Hace apenas unos días el ministro de Ambiente, Carlos Eduardo Correa, y la directora del Ideam, Yolanda González, advertían sobre las altas probabilidades de la ocurrencia del fenómeno de La Niña en el país, con especial impacto en las regiones Caribe y Andina. Desde entonces no ha parado de llover. Las intensas precipitaciones han provocado desbordamientos de ríos, inundaciones, crecientes súbitas, deslizamientos de tierra y todo un catálogo de gravísimas afectaciones que han alterado por completo la vida de miles de habitantes de la Costa convertidos otra vez en damnificados del crudo e incipiente invierno. Es inevitable preguntarse si las emergencias, repetidas año tras año, que causan hoy la pérdida total o parcial de enseres, cultivos y animales -medios de subsistencia de comunidades de la Mojana sucreña, sur de Bolívar o del Atlántico- pudieron haberse evitado o al menos prevenido.

Ciertamente, la vulnerabilidad socioeconómica de estas familias dedicadas principalmente a actividades agropecuarias se agudiza tras cada nuevo invierno. ¿Cómo superar entonces el círculo de la pobreza si cuando deja de llover les toca comenzar casi desde cero? Las necesidades son tan ingentes que las ayudas dispuestas son solo una gota en un océano.

Apenas estamos cerrando agosto, septiembre será de transición y lo más duro se espera en octubre y noviembre, los meses más lluviosos de la segunda temporada invernal, recrudecida esta semana por el paso de una onda tropical sobre el Mar Caribe que podría transformarse en un ciclón, en las próximas horas.
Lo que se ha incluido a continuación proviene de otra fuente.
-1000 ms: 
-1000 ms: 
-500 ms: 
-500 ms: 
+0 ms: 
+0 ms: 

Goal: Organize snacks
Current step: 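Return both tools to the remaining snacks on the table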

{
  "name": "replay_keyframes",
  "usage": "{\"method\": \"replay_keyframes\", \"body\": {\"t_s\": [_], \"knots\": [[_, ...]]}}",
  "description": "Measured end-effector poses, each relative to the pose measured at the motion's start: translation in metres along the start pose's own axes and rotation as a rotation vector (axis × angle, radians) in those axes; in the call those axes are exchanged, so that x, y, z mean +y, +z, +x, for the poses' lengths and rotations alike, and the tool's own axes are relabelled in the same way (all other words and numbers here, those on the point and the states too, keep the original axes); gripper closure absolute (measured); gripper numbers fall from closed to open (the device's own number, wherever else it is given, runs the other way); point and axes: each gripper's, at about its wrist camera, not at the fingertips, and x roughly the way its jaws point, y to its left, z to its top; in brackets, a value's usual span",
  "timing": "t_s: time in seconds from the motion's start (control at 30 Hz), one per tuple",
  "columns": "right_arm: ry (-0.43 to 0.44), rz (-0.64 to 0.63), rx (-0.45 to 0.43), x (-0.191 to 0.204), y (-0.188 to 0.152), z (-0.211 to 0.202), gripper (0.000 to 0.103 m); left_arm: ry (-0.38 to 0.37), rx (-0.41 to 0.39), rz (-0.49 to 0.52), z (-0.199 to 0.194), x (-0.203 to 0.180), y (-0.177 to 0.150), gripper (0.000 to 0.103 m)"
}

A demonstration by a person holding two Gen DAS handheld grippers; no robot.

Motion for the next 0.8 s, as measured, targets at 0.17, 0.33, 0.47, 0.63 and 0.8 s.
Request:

No se trata de ser alarmista, pero hay razones para preocuparse. Llega tarde el llamado del ministro a alcaldes, gobernadores e integrantes de los sistemas de gestión del riesgo para prepararse. Basta recorrer las zonas ribereñas de Sucre o Bolívar para constatar cómo miles de personas viven ya con el ‘agua hasta el cuello’, mientras cruzan los dedos para que los costales de arena con los que intentan protegerse no sean arrastrados por el embate de las crecientes o chorros. Cuando uno es cerrado, el río rompe otro punto. Sin tregua en sus días ni noches, los afectados temen que se repita una tragedia similar a la afrontada en 2010 y 2011, cuando La Niña los dejó totalmente arruinados. Anímicamente no se reponen de esa histórica devastación, tras la cual se quedaron esperando las obras estructurales anunciadas. Parece que estas promesas también se las llevó la corriente.

La indignación y desesperanza de estos ciudadanos clama por respuestas de las autoridades en todas las escalas. No solo las actuales, también tendrían que ofrecerlas gobiernos anteriores, así como las cabezas de organismos de control encargados de supervisar millonarias inversiones en obras preventivas o de adaptación al cambio climático, con las que se haría frente a las recurrentes inundaciones en la Costa, en especial en la subregión de la Mojana. Ante crisis invernales de magnitud tan descomunal, ofrecer medidas paliativas o repentistas para solucionarlas, en vez de asegurar los recursos para acometer las intervenciones integrales requeridas, no solo es desgastante en términos económicos, sino inútil.

Las acciones de entidades involucradas en la prevención y atención de desastres van en la dirección correcta. Buscan mitigar los efectos de fenómenos mucho más extremos, producto de la emergencia climática, pero se quedan cortísimas ante su devastador alcance. Menos improvisación y más ejercicios de responsabilidad colectiva para asumir soluciones a un mayor nivel en vista de que las obras ejecutadas no surten el efecto esperado. Si no se adoptan decisiones de fondo, se organiza el territorio y se ejecutan grandes inversiones en infraestructura, no será posible hacer frente a exigencias ambientales cada vez más retadoras.